▶ _Work request_: An exact reproduction is needed of every line from the beginning of the data down to and including the line that contains "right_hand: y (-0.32", minus the pictures.

▶ _Data excerpt_:
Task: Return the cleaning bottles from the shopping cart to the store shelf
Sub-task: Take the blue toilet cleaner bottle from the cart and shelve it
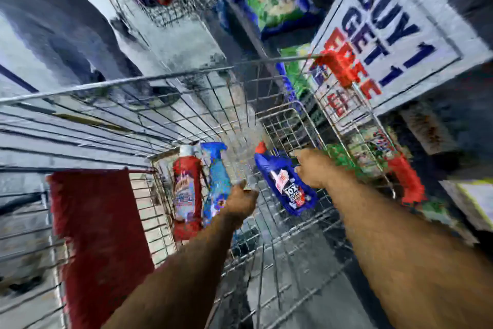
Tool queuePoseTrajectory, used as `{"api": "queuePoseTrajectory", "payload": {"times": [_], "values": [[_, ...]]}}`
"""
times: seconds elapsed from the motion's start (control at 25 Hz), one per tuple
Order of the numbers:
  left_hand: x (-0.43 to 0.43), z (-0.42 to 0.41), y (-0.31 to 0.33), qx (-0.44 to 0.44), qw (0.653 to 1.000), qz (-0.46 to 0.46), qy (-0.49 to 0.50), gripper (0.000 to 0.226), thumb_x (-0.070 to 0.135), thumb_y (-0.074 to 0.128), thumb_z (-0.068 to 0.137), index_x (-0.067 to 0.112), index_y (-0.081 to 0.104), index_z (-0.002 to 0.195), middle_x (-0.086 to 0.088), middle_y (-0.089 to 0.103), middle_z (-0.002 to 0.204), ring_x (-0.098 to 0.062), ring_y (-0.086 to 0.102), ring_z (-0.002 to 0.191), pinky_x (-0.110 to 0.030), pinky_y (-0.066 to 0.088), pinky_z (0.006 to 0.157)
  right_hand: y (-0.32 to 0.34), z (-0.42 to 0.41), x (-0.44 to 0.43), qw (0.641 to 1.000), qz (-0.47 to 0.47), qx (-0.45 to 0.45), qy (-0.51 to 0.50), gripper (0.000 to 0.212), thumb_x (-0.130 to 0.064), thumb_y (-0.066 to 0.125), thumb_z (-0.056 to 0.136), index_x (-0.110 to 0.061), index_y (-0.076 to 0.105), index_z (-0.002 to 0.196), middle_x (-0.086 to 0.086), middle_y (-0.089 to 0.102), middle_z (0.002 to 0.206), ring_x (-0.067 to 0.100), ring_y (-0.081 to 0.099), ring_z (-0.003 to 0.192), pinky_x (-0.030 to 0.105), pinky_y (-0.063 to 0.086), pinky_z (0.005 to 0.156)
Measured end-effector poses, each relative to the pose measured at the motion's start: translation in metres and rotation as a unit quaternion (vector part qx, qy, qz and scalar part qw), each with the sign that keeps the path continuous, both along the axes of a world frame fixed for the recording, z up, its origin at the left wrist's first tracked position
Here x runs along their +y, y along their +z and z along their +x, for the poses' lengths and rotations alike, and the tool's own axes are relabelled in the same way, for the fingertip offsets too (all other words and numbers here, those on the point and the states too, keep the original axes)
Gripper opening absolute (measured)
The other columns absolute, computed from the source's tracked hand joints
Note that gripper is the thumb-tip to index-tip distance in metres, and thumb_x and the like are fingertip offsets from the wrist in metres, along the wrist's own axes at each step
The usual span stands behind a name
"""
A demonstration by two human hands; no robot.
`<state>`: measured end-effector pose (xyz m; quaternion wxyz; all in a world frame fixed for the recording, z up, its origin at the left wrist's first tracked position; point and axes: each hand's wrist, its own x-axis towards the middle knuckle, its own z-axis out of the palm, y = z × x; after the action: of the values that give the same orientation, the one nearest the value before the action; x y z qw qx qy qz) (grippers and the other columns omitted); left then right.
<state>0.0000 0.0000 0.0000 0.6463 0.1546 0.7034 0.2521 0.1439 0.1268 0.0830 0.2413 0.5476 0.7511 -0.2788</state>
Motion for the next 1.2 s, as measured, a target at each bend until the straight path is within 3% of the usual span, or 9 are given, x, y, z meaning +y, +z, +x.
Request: {"api": "queuePoseTrajectory", "payload": {"times": [0.16, 0.28, 0.36, 0.52, 0.72, 0.84, 0.96, 1.08, 1.2], "values": [[0.015, 0.025, -0.033, -0.031, 0.999, -0.006, 0.024, 0.042, 0.022, 0.059, 0.075, 0.002, 0.059, 0.112, -0.024, 0.066, 0.110, -0.027, 0.063, 0.096, -0.051, 0.052, 0.094, -0.049, 0.001, 0.018, 0.996, -0.083, -0.006, -0.044, 0.038, -0.008, 0.056, 0.084, -0.012, 0.061, 0.121, 0.015, 0.066, 0.119, 0.031, 0.062, 0.107, 0.033, 0.049, 0.093], [0.019, 0.040, -0.049, -0.049, 0.997, 0.024, 0.048, 0.032, 0.022, 0.066, 0.078, -0.002, 0.065, 0.100, -0.009, 0.067, 0.074, -0.019, 0.058, 0.064, -0.027, 0.052, 0.067, -0.072, 0.005, 0.024, 0.990, -0.102, 0.015, -0.092, 0.030, -0.008, 0.060, 0.081, -0.010, 0.065, 0.111, 0.015, 0.070, 0.108, 0.032, 0.065, 0.098, 0.038, 0.053, 0.088], [0.020, 0.043, -0.047, -0.071, 0.993, 0.021, 0.088, 0.024, 0.006, 0.063, 0.083, -0.006, 0.065, 0.104, -0.005, 0.063, 0.068, -0.013, 0.049, 0.055, -0.021, 0.043, 0.053, -0.072, 0.004, 0.023, 0.987, -0.106, 0.024, -0.119, 0.029, -0.009, 0.064, 0.079, -0.012, 0.066, 0.107, 0.012, 0.070, 0.106, 0.032, 0.065, 0.098, 0.040, 0.053, 0.089], [0.013, 0.023, -0.013, -0.092, 0.988, 0.078, 0.092, 0.021, 0.004, 0.062, 0.085, -0.004, 0.064, 0.105, -0.014, 0.071, 0.089, -0.022, 0.062, 0.078, -0.028, 0.053, 0.070, -0.036, 0.003, 0.013, 0.959, -0.127, 0.106, -0.232, 0.041, -0.002, 0.067, 0.078, -0.015, 0.058, 0.116, 0.009, 0.068, 0.111, 0.029, 0.064, 0.100, 0.047, 0.053, 0.091], [0.032, -0.023, 0.095, -0.064, 0.976, 0.209, 0.022, 0.014, -0.002, 0.062, 0.084, 0.005, 0.067, 0.095, 0.007, 0.074, 0.071, -0.003, 0.067, 0.067, -0.016, 0.053, 0.062, 0.070, 0.007, -0.006, 0.909, -0.091, 0.277, -0.299, 0.056, 0.005, 0.065, 0.078, -0.016, 0.050, 0.128, 0.006, 0.066, 0.111, 0.026, 0.062, 0.103, 0.052, 0.052, 0.092], [0.039, -0.033, 0.157, -0.030, 0.956, 0.290, -0.012, 0.021, -0.012, 0.061, 0.080, -0.005, 0.064, 0.099, 0.011, 0.073, 0.060, 0.003, 0.063, 0.058, -0.010, 0.050, 0.058, 0.145, 0.014, -0.026, 0.869, -0.036, 0.373, -0.322, 0.057, 0.009, 0.064, 0.079, -0.013, 0.049, 0.129, 0.003, 0.060, 0.107, 0.021, 0.057, 0.099, 0.043, 0.054, 0.089], [0.043, -0.032, 0.216, -0.018, 0.928, 0.368, -0.051, 0.023, -0.011, 0.062, 0.079, -0.003, 0.066, 0.100, 0.013, 0.075, 0.067, 0.002, 0.065, 0.066, -0.012, 0.052, 0.065, 0.201, 0.026, -0.042, 0.854, 0.013, 0.418, -0.311, 0.058, 0.011, 0.063, 0.079, -0.012, 0.048, 0.130, 0.001, 0.055, 0.103, 0.012, 0.054, 0.091, 0.016, 0.049, 0.072], [0.037, -0.019, 0.270, -0.011, 0.901, 0.424, -0.092, 0.022, 0.003, 0.071, 0.074, 0.018, 0.074, 0.089, 0.006, 0.076, 0.077, -0.008, 0.064, 0.074, -0.021, 0.055, 0.074, 0.240, 0.044, -0.063, 0.833, 0.070, 0.461, -0.299, 0.059, 0.014, 0.062, 0.077, -0.008, 0.047, 0.130, 0.012, 0.058, 0.109, 0.013, 0.054, 0.085, 0.025, 0.049, 0.076], [0.022, 0.013, 0.310, -0.024, 0.875, 0.468, -0.125, 0.031, 0.004, 0.072, 0.072, 0.002, 0.069, 0.103, -0.014, 0.074, 0.094, -0.015, 0.064, 0.083, -0.030, 0.056, 0.080, 0.267, 0.082, -0.097, 0.808, 0.137, 0.495, -0.288, 0.062, 0.012, 0.064, 0.076, -0.019, 0.049, 0.127, 0.007, 0.065, 0.105, 0.004, 0.062, 0.072, 0.023, 0.052, 0.073]]}}
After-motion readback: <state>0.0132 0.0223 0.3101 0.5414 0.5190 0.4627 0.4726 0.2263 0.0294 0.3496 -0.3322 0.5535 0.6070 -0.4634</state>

▶ _Solved exercise_:
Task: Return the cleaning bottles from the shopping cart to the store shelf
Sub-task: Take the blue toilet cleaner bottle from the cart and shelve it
Tool queuePoseTrajectory, used as `{"api": "queuePoseTrajectory", "payload": {"times": [_], "values": [[_, ...]]}}`
"""
times: seconds elapsed from the motion's start (control at 25 Hz), one per tuple
Order of the numbers:
  left_hand: x (-0.43 to 0.43), z (-0.42 to 0.41), y (-0.31 to 0.33), qx (-0.44 to 0.44), qw (0.653 to 1.000), qz (-0.46 to 0.46), qy (-0.49 to 0.50), gripper (0.000 to 0.226), thumb_x (-0.070 to 0.135), thumb_y (-0.074 to 0.128), thumb_z (-0.068 to 0.137), index_x (-0.067 to 0.112), index_y (-0.081 to 0.104), index_z (-0.002 to 0.195), middle_x (-0.086 to 0.088), middle_y (-0.089 to 0.103), middle_z (-0.002 to 0.204), ring_x (-0.098 to 0.062), ring_y (-0.086 to 0.102), ring_z (-0.002 to 0.191), pinky_x (-0.110 to 0.030), pinky_y (-0.066 to 0.088), pinky_z (0.006 to 0.157)
  right_hand: y (-0.32 to 0.34), z (-0.42 to 0.41), x (-0.44 to 0.43), qw (0.641 to 1.000), qz (-0.47 to 0.47), qx (-0.45 to 0.45), qy (-0.51 to 0.50), gripper (0.000 to 0.212), thumb_x (-0.130 to 0.064), thumb_y (-0.066 to 0.125), thumb_z (-0.056 to 0.136), index_x (-0.110 to 0.061), index_y (-0.076 to 0.105), index_z (-0.002 to 0.196), middle_x (-0.086 to 0.086), middle_y (-0.089 to 0.102), middle_z (0.002 to 0.206), ring_x (-0.067 to 0.100), ring_y (-0.081 to 0.099), ring_z (-0.003 to 0.192), pinky_x (-0.030 to 0.105), pinky_y (-0.063 to 0.086), pinky_z (0.005 to 0.156)

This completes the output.